A law that allowed/mandated spending ONLY on SCHOOLS and HEALTH and ROADS and public good would lead (in Austrian libertarian thought) to an excess of those areas, but that would be MUCH PREFERABLE to incentive than excesses in Financial Derivatives, Commodity Futures, Mortgage Securities, vacant commercial development, Weapons systems, and the rest of today's cash cows. Economic Policy by central "Politburo" of bankers could end.
To state this plainly, teachers, doctors, and bridge builders may "milk the system" with bribery, but not Jamie Dimon and Lloyd Blankfein and peers who are wealth destroyers not wealthy producers, as (ironically) Ayn Rand referred to such social capital parasites.
National Sovereignty is a biggie for Paleo-Conservatives. America would end dependency on foreign and domestic creditors (some who 'create' loans, not just Federal Reserve but Fed System private banks) who purchase Treasury notes.
Today, Congress can approve unlimited debt and Treasury can issue unlimited Notes as IOUs, but legally forbidden to issue MONEY itself.
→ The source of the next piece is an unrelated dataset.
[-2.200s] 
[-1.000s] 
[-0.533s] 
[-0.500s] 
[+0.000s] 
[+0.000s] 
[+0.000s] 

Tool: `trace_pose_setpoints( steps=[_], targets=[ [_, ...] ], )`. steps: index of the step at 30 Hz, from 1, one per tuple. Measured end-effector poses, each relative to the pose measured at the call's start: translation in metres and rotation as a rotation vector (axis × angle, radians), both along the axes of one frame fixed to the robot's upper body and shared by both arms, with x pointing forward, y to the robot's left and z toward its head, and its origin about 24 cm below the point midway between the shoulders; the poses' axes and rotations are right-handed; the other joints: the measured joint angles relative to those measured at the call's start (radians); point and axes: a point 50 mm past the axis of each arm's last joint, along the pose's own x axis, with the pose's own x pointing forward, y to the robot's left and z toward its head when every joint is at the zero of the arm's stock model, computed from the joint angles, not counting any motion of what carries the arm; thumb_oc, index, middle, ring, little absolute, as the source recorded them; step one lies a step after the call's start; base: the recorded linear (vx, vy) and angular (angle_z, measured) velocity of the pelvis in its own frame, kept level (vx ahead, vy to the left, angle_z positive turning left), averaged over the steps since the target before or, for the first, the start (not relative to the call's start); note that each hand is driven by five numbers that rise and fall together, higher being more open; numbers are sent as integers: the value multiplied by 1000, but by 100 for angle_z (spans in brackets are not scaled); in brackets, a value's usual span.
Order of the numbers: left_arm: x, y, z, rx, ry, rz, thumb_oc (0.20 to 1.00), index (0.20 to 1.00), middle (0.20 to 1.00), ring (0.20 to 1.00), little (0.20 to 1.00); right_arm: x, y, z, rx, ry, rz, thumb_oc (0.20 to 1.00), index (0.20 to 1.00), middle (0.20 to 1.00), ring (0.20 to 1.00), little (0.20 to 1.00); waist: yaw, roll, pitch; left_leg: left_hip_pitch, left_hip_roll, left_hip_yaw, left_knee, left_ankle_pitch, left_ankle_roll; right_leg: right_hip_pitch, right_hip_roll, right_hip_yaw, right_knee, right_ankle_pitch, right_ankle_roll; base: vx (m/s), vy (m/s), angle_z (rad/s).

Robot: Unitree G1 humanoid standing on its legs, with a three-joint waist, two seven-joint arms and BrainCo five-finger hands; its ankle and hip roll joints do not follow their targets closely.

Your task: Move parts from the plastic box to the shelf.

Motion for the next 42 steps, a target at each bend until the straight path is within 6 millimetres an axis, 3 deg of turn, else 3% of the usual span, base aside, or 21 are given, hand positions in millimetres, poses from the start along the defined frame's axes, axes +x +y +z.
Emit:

Banks do not issue MONEY either, rather "credit". Zarlenga emphasizes this.
In this mode, govt could still spend foolishly, but less *incentive* from for-profit creditors.
We are ignorant about "carry trade" where Fed pumped up "reserves" with Treasury notes, so banks could then loan all money they could borrow @ 0.25% back to the Govt @ 3%. Circular risk-free profit machine, based on inflation and fictitious capital.
Zarlenga wants this to pay for education, health, and many examples of negative and low-profit "public good" spending that banks and business won't finance anyhow, EXCEPT with govt funding & guarantees. Business loves ubiquitous "private-public partnerships" where they get all profits while public absorbs risks and costs.
This is also principle of Separation of Powers. Commercial Banks would still loan money they actually possess from savings, but could not *create* it .... the classic defn of "usury", since there's no "time value" nor "risk" on magic money. Spending on REAL WORK (not speculation) is not inflationary.
To prove my point that banks need to create our money, I encourage every American in the world to put their money under a mattress and wait: Not only the banking system, but the government, jobs, and all elements of the economy will crash.
This sort of economic overhaul is exactly what we must not do. The only way to solve our economic crisis is to become more educated and productive, or to lower our standards of living. It is ignorant and albeit dumb optimism, to think that their is a little button that can be fliped to fix out fiscal crisis! Only through the hard work of all Americans together (not some D-OH politician that can save us.
Former Fed credit officer Robert Hemphill, advocating for similar reforms to those contained in the Kucinich Bill, said it best a long time ago.
""If all the bank loans were paid, no one could have a bank deposit, and there would not be a dollar of coin or currency in circulation.
This is a staggering thought. We are completely dependent on the commercial Banks. Someone has to borrow every dollar we have in circulation, cash or credit.
If the Banks create ample synthetic money we are prosperous; if not, we starve.
We are absolutely without a permanent money system. When one gets a complete grasp of the picture, the tragic absurdity of our hopeless position is almost incredible, but there it is.
It is the most important subject intelligent persons can investigate and reflect upon...... becomes widely understood and the defects remedied very soon.""
After intelligent pondering of how to bring about a "permanent" money system, economists from Henry Simons to Milton Friedman to Irving Fisher have all concluded a like plan to that of the Cleveland Congressman is needed.
The Bill provides permanent, adequate "liquidity" to the banking system.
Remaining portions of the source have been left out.